Protein-coding gene in the species Homo sapiens

WW domain-containing oxidoreductase is an enzyme that in humans is encoded by the WWOX gene.

== Gene ==

Alternative splicing of this gene generates transcript variants that encode different isoforms.

== Structure ==

WW domain-containing proteins are found in all eukaryotes and play an important role in the regulation of a wide variety of cellular functions such as protein degradation, transcription, and RNA splicing. This gene encodes a protein which contains 2 WW domains and a short-chain dehydrogenase/reductase domain (SRD).

== Function ==

The highest normal expression of this gene is detected in hormonally regulated tissues such as testis, ovary, and prostate. This expression pattern and the presence of an SRD domain suggest a role for this gene in steroid metabolism. The encoded protein is more than 90% identical to the mouse protein, which is an essential mediator of tumor necrosis factor-alpha-induced apoptosis, suggesting a similar, important role in apoptosis for the human protein.
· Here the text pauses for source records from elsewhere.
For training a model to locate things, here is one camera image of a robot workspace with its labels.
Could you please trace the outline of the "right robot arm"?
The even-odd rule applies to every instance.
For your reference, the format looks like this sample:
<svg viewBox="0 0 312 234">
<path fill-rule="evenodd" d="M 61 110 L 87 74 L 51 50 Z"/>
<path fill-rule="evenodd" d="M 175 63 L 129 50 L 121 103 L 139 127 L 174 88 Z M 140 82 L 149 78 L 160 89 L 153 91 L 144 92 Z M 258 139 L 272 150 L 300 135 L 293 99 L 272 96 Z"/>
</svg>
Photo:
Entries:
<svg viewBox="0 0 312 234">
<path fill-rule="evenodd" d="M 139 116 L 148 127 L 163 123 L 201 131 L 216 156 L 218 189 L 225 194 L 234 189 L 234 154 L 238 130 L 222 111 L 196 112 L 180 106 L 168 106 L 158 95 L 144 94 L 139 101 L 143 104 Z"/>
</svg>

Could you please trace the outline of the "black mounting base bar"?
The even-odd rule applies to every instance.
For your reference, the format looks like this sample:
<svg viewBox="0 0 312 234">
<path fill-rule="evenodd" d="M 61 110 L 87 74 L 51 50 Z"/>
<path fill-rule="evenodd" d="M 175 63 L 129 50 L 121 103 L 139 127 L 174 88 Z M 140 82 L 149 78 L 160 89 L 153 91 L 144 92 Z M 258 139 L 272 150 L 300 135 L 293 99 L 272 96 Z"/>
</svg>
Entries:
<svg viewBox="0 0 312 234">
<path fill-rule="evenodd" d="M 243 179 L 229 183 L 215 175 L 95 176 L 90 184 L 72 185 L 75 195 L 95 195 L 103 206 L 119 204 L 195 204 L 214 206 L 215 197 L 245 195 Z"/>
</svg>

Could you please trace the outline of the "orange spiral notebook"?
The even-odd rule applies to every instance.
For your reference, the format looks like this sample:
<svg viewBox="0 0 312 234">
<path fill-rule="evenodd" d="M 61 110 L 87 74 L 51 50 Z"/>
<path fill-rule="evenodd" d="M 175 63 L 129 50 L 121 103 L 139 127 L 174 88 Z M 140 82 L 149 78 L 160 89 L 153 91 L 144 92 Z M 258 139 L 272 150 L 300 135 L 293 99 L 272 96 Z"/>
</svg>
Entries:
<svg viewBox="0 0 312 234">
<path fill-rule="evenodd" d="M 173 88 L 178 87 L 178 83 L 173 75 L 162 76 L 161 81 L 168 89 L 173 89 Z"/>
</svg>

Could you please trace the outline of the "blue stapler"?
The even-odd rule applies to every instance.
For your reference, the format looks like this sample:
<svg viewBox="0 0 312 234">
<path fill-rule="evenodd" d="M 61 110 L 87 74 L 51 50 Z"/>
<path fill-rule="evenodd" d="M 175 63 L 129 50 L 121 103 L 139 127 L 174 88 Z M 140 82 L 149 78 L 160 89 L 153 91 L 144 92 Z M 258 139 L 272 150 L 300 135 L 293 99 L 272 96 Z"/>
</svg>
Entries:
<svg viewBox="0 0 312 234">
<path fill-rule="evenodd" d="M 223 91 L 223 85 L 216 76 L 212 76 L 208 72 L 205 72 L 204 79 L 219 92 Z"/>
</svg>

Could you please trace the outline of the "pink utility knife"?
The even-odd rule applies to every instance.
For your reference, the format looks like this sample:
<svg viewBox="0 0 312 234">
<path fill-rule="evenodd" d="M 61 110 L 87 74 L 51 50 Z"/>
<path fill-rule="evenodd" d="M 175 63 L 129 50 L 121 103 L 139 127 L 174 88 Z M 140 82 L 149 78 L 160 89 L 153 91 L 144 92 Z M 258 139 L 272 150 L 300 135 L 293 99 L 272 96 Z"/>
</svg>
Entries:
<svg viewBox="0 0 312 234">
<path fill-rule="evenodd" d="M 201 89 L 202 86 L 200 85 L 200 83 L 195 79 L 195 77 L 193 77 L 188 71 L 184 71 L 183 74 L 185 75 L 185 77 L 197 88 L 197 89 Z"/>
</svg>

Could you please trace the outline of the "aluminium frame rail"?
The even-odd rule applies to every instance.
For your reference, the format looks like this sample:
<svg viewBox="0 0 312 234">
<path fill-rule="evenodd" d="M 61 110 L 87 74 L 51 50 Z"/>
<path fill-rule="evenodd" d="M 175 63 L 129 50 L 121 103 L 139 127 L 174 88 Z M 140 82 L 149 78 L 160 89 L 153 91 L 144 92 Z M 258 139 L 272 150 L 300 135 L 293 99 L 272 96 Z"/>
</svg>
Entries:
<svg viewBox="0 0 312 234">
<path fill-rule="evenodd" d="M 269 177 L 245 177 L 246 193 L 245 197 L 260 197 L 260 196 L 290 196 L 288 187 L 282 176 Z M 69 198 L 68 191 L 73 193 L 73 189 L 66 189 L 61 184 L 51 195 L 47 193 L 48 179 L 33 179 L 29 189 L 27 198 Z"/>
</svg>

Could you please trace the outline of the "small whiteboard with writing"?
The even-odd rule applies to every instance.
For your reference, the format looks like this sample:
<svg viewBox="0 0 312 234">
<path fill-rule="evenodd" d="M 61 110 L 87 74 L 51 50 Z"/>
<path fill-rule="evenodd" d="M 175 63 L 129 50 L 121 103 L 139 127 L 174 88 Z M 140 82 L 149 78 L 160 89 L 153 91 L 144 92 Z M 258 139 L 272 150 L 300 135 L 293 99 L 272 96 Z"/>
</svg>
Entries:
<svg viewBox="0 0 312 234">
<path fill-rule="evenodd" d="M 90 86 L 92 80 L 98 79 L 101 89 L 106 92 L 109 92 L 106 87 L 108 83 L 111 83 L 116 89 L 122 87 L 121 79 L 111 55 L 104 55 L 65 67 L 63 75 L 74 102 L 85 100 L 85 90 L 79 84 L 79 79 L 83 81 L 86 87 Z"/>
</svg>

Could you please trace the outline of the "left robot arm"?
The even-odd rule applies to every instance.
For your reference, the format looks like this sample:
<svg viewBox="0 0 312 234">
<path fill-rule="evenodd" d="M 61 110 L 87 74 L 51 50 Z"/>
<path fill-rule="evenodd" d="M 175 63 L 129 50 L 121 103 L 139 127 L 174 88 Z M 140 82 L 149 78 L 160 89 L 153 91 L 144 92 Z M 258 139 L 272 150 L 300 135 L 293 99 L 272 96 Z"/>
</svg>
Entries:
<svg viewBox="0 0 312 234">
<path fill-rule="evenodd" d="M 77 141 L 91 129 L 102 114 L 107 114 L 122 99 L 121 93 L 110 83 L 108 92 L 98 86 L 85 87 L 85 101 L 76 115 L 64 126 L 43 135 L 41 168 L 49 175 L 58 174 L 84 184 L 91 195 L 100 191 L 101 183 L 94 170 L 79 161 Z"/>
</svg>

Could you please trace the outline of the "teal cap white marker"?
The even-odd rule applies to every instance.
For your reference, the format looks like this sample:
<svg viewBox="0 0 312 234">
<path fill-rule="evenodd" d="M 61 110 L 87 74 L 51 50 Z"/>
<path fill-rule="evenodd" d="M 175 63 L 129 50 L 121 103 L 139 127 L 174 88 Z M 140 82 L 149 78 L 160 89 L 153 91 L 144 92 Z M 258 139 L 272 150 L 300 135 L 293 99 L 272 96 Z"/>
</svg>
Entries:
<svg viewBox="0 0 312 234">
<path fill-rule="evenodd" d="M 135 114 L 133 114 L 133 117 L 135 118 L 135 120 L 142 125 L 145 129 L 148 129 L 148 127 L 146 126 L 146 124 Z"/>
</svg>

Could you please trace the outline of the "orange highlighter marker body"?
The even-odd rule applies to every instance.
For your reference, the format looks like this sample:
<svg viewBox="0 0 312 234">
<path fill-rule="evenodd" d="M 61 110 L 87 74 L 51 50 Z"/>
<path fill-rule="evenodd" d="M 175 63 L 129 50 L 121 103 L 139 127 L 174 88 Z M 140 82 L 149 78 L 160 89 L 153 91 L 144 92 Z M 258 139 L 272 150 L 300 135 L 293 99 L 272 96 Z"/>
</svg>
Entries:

In addition, there is evidence that this gene behaves as a suppressor of tumor growth.

WWOX is also known as human accelerated region 6. It may, therefore, have played a key role in differentiating humans from apes.

== Interactions ==

WWOX has been shown to interact with P53 and ACK1.

== Disorders ==
Defects in the WWOX gene are associated with a number of developmental disorders, including WOREE syndrome.